Wohnraum für Studenten gesucht

OB Starke und Landrat Dr. Denzler appellieren erneut an Vermieter

Zu Beginn des neuen Semesters haben Studierende in Bamberg auch in diesem Jahr wieder Probleme, eine passende Bleibe zu finden. Mit dem neuen „Schwung“ Studierender (insgesamt jetzt 12.895 zum Stichtag 31.10.) hat sich die zwischenzeitlich etwas entspannte Situation am Wohnungsmarkt wieder deutlich verschlechtert. Oberbürgermeister Andreas Starke und Landrat Dr. Günther Denzler appellieren daher gemeinsam an alle Bürger, den Studierenden Wohnraum zur Verfügung zu stellen.

Das Studentenwerk Würzburg bietet derzeit 832 Wohnungen an, dazu 21 Notschlafplätze (die derzeit noch frei sind). Die Errichtung weiterer Wohnplätze ist geplant. Die Stadtbau GmbH Bamberg verwaltet 430 Appartements, die Joseph-Stiftung 250 Einzel- und Doppelappartements und das Collegium Oecomenicum bietet 213 Wohnplätze an. Sämtliche Wohnheimplätze sind derzeit vergeben. Die 400 neu errichteten Einheiten auf der ERBA-Insel sind ebenso wie die 63 Studentenwohnungen in der Schlichterei bereits bezogen. 28 Wohnpartnerschaften gibt es derzeit im Rahmen des Projekts „Wohnen für Hilfe“.

Neben den Angeboten des Studentenwerkes Würzburg soll es insbesondere mit Hilfe von privaten Investoren gelingen, auch weiterhin den nach wie vor vorhandenen Bedarf zu decken.

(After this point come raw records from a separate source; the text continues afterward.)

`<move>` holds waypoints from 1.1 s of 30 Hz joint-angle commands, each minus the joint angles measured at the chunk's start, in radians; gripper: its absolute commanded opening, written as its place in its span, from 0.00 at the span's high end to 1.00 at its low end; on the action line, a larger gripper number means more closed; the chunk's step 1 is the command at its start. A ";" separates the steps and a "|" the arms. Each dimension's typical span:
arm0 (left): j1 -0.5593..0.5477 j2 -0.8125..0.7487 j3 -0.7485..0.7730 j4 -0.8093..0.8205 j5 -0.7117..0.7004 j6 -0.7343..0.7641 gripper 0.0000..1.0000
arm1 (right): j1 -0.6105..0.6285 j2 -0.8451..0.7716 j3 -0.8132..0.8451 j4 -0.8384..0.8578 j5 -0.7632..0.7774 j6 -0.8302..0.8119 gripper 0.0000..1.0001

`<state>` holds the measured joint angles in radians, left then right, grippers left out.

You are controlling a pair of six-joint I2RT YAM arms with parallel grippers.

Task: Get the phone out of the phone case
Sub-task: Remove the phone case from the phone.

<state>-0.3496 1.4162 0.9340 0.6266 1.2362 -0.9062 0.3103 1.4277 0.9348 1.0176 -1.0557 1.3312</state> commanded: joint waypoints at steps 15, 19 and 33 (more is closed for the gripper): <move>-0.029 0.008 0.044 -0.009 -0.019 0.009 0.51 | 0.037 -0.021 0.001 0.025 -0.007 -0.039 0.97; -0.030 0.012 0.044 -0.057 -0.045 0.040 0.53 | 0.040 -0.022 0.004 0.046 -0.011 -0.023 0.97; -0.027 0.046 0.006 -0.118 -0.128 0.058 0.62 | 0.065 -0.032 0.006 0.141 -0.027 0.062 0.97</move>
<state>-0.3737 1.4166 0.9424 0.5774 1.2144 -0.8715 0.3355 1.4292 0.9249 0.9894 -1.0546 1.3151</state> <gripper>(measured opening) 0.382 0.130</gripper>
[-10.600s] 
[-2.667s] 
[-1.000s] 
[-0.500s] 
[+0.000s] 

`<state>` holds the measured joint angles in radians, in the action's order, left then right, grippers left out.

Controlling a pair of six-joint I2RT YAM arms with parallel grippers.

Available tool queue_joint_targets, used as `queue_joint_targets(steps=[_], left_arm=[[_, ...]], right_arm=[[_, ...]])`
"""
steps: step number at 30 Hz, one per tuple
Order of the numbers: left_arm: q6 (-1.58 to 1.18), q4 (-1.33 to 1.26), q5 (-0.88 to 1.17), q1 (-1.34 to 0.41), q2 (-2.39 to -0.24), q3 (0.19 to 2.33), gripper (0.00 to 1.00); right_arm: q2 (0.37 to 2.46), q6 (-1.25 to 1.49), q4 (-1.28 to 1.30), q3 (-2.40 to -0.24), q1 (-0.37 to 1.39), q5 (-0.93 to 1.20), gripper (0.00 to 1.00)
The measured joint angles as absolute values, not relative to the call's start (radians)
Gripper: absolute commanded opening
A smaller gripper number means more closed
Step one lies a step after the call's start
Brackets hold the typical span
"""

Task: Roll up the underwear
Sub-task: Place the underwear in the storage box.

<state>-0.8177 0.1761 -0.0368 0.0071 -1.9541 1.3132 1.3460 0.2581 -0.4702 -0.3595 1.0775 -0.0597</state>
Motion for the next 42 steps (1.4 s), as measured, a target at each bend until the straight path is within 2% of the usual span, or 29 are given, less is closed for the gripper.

Das städtische Bauordnungsamt unterstützt alle Initiativen, um privaten Wohnraum zu schaffen. Mittelfristig wird auch das Konversionsgelände neue Chancen bieten, weil durch den Abzug der Amerikaner zusätzlich Wohnungen frei werden. Gerade im Landkreis dürfte dies neue Perspektiven für Studenten und Vermieter bieten.

Dennoch brauchen die jungen Leute kurzfristig Wohnungen. „In Stadt und Landkreis Bamberg muss es daher gelingen, allen Studierenden ein Dach über dem Kopf zu bieten. Dazu brauchen wir jedoch Ihre Hilfe“, so OB Starke und Landrat Dr. Denzler. Vermieter, die Wohnraum für Studenten zur Verfügung stellen möchten, mögen sich bitte bei der Privatzimmervermittlung des Studentenwerks Würzburg in der Austraße 37 unter Tel. 0951 29781-10 und -11 melden.